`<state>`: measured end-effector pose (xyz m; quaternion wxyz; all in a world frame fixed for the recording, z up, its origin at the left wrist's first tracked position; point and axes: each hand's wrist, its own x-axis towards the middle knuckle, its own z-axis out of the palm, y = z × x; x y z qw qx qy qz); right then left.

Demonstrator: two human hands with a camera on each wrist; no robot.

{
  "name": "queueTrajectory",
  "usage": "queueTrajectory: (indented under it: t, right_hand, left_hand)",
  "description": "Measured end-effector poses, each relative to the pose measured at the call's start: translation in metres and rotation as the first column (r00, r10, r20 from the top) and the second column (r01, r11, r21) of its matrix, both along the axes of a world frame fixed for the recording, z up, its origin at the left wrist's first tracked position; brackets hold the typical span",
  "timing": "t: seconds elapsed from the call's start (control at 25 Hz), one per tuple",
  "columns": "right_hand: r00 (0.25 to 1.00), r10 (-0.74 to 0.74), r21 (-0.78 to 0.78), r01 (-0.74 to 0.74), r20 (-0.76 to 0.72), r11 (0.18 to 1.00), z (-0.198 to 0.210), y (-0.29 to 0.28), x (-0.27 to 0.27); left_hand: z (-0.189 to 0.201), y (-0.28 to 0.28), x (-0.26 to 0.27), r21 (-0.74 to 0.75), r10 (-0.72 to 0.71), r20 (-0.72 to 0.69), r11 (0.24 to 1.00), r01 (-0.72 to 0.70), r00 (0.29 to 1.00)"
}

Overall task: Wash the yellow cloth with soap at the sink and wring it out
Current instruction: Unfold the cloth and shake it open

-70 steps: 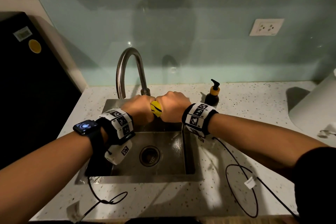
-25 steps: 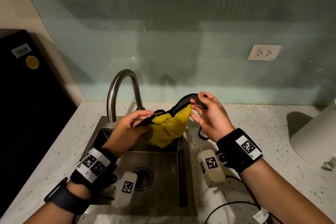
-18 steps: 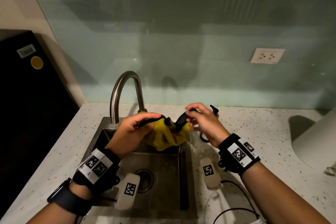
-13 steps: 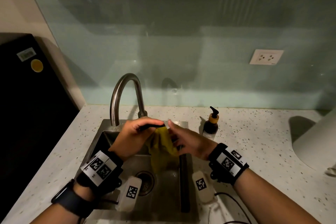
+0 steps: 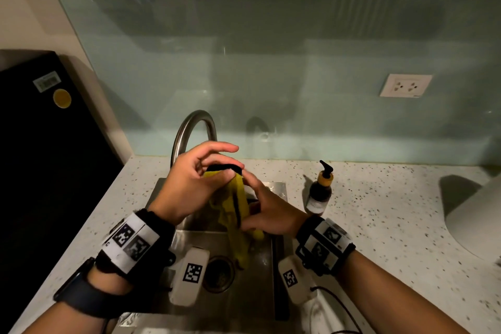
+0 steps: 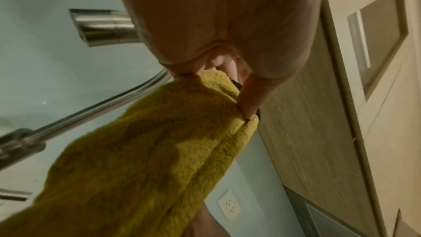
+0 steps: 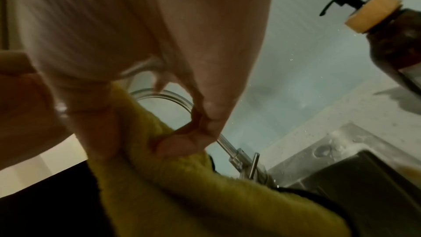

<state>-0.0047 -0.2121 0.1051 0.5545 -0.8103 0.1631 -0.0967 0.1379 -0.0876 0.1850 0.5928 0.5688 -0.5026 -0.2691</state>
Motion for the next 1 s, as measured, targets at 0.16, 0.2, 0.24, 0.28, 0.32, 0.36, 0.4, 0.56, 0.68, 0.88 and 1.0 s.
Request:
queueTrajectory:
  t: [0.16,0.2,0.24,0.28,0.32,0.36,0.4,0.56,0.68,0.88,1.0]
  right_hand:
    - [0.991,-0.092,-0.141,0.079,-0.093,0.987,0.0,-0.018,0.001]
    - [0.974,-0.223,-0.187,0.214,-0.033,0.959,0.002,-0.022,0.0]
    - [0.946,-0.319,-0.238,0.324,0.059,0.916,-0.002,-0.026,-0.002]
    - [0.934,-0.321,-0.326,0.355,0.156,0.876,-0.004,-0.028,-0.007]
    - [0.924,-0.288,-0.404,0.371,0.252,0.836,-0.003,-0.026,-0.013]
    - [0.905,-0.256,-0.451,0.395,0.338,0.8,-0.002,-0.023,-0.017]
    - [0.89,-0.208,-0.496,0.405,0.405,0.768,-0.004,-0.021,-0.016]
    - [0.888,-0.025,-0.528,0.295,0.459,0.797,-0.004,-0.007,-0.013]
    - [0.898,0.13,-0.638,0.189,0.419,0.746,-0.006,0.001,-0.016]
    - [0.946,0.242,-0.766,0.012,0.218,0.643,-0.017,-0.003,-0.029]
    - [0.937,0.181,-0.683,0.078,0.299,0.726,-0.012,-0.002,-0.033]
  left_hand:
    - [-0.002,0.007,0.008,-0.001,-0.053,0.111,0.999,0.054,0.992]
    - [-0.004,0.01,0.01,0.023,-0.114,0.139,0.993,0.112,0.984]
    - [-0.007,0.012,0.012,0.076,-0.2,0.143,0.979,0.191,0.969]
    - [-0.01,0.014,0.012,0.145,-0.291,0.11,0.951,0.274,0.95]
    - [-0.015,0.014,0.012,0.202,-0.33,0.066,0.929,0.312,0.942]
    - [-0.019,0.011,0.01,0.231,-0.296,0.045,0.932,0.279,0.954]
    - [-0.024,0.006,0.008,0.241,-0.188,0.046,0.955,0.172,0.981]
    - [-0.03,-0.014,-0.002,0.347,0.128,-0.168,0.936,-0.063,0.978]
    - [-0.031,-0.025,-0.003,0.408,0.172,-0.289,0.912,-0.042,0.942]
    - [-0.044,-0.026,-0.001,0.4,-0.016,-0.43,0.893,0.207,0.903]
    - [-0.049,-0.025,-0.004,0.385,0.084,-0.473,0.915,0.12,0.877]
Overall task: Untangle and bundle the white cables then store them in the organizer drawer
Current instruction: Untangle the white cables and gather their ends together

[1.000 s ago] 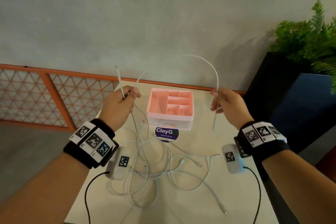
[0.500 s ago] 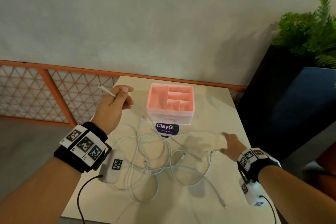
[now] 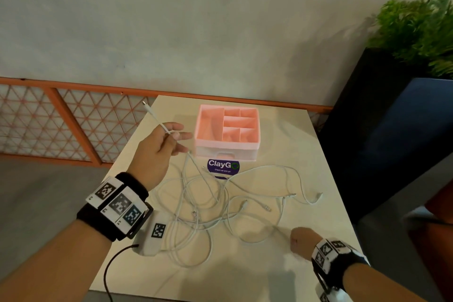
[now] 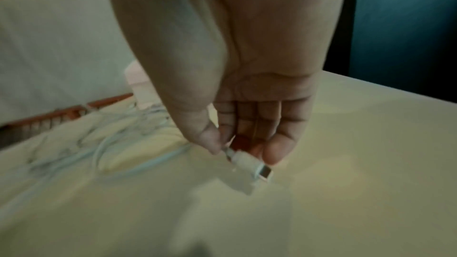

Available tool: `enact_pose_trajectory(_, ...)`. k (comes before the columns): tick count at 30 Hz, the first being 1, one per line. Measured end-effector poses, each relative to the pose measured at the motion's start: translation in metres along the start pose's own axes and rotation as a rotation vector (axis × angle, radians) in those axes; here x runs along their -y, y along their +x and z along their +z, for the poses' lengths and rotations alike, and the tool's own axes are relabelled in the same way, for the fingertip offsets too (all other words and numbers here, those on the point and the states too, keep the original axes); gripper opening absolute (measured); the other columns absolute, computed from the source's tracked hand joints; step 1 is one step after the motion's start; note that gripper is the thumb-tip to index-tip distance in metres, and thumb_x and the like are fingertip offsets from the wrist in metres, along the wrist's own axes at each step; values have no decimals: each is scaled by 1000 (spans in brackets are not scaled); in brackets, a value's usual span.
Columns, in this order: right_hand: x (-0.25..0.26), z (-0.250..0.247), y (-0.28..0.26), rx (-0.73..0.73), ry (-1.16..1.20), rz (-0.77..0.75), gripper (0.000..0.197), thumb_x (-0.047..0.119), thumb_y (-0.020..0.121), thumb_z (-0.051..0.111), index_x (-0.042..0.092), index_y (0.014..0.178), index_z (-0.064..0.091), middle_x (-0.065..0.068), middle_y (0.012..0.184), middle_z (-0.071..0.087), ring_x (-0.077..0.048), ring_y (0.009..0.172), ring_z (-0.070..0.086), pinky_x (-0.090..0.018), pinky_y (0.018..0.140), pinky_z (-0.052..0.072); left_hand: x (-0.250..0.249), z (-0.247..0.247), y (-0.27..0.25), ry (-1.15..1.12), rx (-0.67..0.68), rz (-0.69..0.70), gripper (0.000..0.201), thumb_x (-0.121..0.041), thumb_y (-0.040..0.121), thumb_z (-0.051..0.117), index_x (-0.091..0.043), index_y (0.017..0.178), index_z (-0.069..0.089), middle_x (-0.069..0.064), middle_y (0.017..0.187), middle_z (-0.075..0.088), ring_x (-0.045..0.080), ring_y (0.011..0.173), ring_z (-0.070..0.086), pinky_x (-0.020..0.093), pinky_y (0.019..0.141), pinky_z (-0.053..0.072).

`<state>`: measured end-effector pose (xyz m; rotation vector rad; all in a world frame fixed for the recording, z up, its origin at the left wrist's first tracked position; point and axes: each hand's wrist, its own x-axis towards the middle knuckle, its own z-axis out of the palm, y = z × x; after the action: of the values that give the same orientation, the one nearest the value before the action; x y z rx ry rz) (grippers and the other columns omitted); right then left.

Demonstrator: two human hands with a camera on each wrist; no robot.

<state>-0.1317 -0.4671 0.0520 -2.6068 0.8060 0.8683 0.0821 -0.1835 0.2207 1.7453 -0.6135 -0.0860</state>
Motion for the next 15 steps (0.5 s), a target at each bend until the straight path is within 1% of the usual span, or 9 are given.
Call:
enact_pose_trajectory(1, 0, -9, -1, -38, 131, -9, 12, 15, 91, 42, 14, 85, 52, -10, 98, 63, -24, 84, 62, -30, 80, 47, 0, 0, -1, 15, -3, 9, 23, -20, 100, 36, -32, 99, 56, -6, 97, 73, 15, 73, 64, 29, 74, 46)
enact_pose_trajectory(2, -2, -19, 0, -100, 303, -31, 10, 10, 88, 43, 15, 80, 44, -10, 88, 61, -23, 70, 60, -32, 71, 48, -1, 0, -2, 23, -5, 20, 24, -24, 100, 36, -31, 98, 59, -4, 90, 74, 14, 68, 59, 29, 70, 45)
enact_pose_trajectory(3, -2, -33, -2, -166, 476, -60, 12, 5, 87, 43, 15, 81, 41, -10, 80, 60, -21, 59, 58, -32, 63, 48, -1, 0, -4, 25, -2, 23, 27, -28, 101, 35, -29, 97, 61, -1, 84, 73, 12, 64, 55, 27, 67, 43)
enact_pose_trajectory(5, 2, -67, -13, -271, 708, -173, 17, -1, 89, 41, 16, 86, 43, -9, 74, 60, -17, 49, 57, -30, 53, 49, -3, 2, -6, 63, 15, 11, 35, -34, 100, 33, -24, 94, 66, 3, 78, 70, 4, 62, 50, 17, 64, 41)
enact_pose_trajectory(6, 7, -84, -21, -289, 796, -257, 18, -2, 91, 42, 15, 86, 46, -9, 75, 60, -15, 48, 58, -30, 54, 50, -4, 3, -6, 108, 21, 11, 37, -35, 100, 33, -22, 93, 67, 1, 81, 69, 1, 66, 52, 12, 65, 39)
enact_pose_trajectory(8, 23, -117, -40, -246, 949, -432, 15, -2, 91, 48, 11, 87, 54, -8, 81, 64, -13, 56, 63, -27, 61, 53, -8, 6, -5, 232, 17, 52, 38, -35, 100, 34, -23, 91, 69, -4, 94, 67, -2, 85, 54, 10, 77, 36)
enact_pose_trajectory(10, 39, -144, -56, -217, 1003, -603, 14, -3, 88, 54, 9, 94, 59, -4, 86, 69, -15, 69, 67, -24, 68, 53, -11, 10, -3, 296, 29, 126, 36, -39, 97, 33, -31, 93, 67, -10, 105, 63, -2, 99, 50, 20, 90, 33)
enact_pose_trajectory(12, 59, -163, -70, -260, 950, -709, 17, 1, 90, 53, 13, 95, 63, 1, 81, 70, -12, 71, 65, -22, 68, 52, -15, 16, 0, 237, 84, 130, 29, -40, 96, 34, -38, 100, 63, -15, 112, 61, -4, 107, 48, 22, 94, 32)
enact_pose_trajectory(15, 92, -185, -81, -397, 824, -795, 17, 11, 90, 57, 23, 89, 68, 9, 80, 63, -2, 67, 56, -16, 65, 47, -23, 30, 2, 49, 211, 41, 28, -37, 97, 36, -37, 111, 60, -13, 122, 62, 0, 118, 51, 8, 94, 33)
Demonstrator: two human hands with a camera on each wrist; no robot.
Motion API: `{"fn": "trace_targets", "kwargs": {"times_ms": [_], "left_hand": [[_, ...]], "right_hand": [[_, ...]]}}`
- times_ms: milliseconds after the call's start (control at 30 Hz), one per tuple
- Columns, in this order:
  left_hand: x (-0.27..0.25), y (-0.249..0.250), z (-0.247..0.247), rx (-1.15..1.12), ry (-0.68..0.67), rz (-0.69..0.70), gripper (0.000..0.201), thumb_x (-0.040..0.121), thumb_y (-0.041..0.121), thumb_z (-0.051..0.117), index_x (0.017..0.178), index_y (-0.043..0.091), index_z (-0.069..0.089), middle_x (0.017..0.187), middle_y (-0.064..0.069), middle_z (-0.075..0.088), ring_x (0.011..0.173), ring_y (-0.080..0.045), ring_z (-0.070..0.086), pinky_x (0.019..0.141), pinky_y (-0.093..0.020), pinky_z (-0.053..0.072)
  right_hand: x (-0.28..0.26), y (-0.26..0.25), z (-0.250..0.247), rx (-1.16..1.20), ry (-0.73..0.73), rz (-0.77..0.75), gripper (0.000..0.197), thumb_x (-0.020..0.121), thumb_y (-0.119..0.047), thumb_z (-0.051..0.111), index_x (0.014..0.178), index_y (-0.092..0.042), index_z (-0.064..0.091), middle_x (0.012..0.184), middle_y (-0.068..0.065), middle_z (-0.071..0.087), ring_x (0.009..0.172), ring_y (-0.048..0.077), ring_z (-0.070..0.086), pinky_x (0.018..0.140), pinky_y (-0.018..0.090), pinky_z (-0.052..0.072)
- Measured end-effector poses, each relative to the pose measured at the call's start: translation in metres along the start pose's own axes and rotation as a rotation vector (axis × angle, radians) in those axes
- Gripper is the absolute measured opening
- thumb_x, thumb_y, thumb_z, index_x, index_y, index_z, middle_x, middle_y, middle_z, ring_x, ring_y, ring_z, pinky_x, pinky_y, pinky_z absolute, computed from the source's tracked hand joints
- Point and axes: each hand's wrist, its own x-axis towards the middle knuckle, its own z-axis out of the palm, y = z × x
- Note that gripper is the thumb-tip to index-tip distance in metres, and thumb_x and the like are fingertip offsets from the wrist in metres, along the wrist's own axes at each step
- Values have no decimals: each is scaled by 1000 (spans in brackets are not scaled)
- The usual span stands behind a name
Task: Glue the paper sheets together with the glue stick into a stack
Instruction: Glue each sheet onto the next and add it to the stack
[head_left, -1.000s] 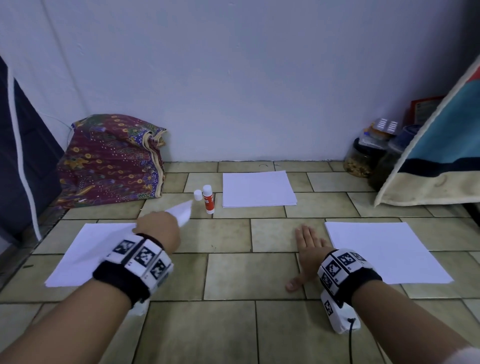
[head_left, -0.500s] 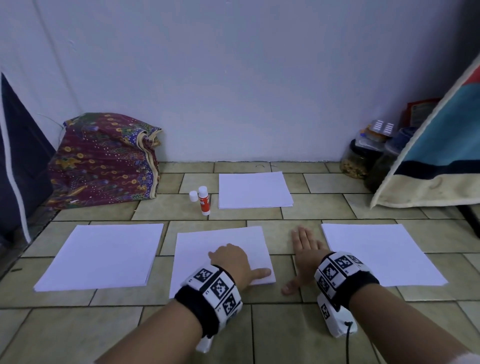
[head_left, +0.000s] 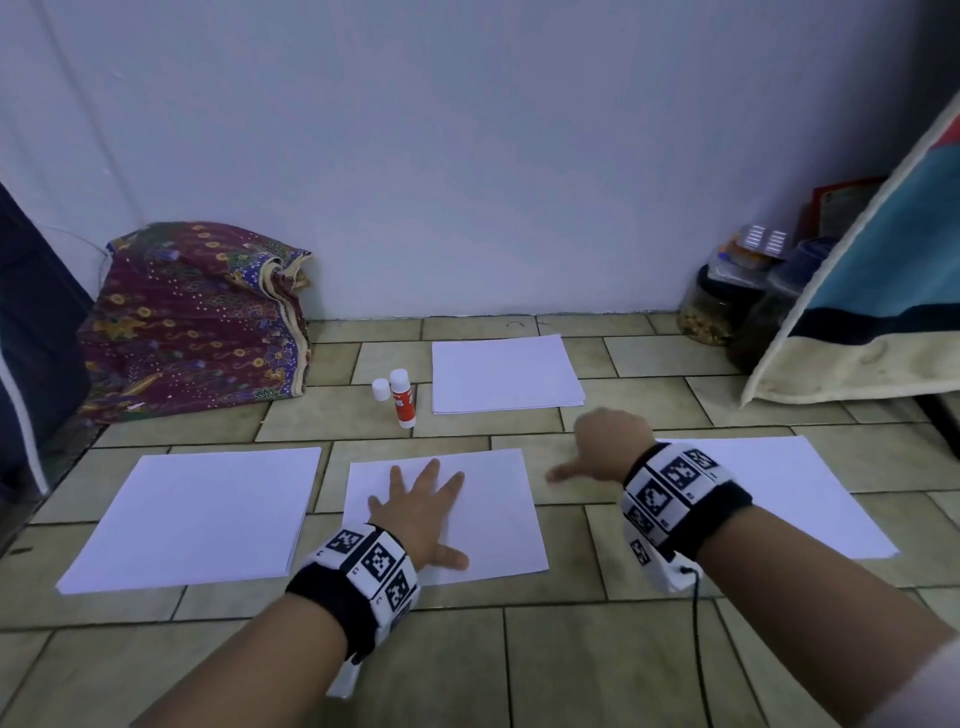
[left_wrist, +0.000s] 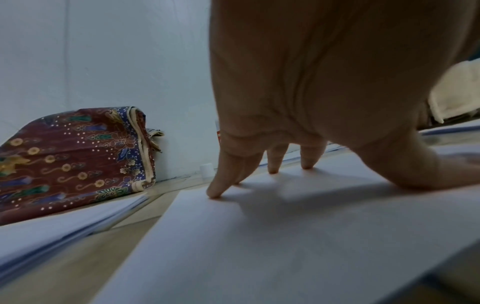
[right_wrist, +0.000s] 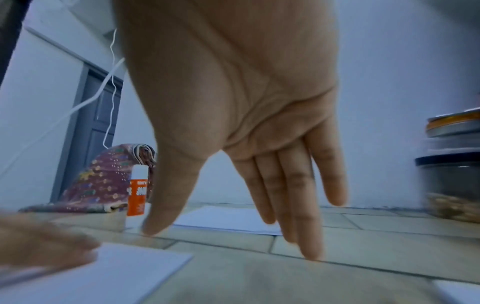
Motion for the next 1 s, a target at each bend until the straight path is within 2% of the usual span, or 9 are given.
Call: {"fn": "trace_targets", "kwargs": {"times_ms": [67, 133, 233, 400, 567, 667, 833, 933, 1000], "left_hand": [[4, -2, 3, 24, -21, -7, 105, 83, 58, 62, 152, 33, -12, 158, 2, -25, 143, -45, -17, 113, -65, 7], [7, -4, 6, 35, -28, -4, 106, 81, 63, 60, 151, 34, -14, 158, 3, -26, 142, -46, -18, 112, -65, 7], [10, -6, 9, 48, -30, 3, 108, 78, 68, 59, 151, 35, -15, 158, 3, -26, 142, -46, -18, 112, -65, 6], [12, -6, 9, 65, -42, -10, 104, 82, 64, 58, 150, 36, -16, 157, 4, -28, 142, -45, -20, 112, -63, 6], [11, -8, 9, 117, -41, 3, 103, 82, 69, 52, 150, 34, -18, 157, 4, -28, 143, -45, -17, 113, -62, 11], [10, -7, 6, 155, -46, 2, 102, 83, 70, 50, 151, 33, -17, 157, 4, -28, 143, -45, -16, 113, -60, 15], [11, -9, 9, 169, -24, 6, 102, 82, 71, 50, 150, 36, -18, 157, 4, -27, 144, -44, -14, 113, -59, 19], [11, -10, 7, 165, -17, 15, 103, 81, 72, 51, 150, 37, -17, 158, 5, -25, 144, -43, -13, 111, -58, 23], [8, -10, 4, 169, -7, 27, 104, 80, 73, 52, 150, 37, -15, 159, 4, -23, 145, -44, -10, 109, -57, 29]], "right_hand": [[13, -16, -9, 110, 103, -24, 57, 81, -63, 60, 97, -8, 59, 97, 2, 61, 90, 20, 59, 71, 29, 45], [30, -34, -14, 274, 132, -86, 53, 83, -56, 63, 109, -9, 62, 109, 3, 63, 103, 20, 59, 80, 31, 48], [54, -61, -21, 463, 123, -200, 41, 84, -47, 67, 108, -14, 66, 114, 1, 63, 109, 17, 56, 89, 31, 47], [89, -94, -33, 628, 184, -252, 35, 81, -40, 72, 109, -18, 66, 109, 1, 66, 102, 15, 60, 85, 26, 48], [101, -116, -37, 857, 153, -261, 44, 76, -33, 78, 115, -18, 64, 100, 0, 65, 83, 14, 62, 83, 27, 51], [100, -124, -33, 873, 174, -290, 37, 78, -27, 77, 111, -15, 66, 97, 2, 66, 63, 8, 54, 73, 25, 47], [94, -113, -30, 914, 222, -270, 22, 79, -25, 76, 95, -14, 65, 98, 3, 67, 89, 15, 61, 75, 23, 49], [84, -93, -31, 1133, 154, -236, 17, 84, -27, 71, 82, -21, 55, 80, -3, 65, 83, 16, 62, 64, 22, 44], [71, -73, -32, 1238, 83, -254, 11, 85, -25, 71, 82, -23, 61, 72, -5, 65, 70, 17, 64, 56, 24, 47]]}}
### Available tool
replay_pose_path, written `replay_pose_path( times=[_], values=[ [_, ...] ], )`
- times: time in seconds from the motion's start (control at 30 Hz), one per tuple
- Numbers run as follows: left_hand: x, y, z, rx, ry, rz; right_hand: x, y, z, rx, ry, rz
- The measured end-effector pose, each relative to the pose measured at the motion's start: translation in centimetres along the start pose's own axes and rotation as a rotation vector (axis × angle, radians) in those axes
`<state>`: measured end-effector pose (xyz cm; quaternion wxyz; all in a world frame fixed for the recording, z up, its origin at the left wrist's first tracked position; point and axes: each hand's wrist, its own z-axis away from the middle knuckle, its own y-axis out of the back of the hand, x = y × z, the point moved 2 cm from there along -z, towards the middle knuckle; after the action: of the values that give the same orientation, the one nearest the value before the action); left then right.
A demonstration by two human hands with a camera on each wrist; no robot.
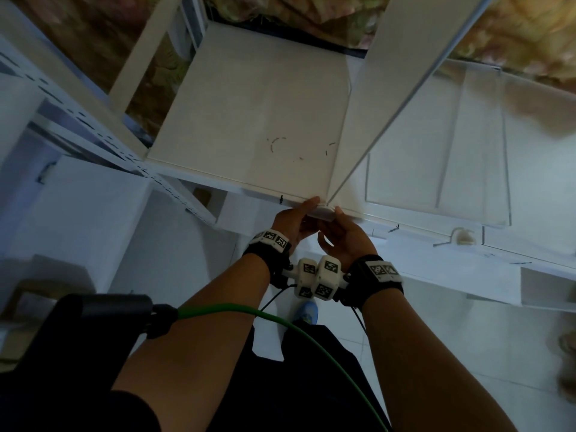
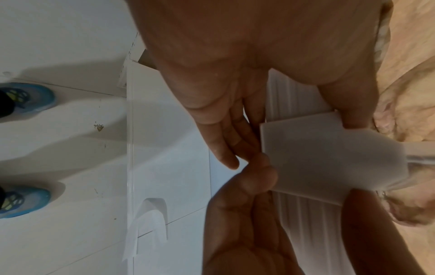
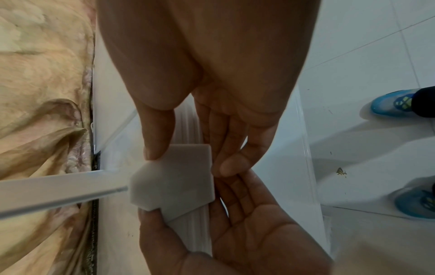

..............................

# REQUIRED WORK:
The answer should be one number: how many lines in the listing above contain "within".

# ANSWER FOR THE TASK:
2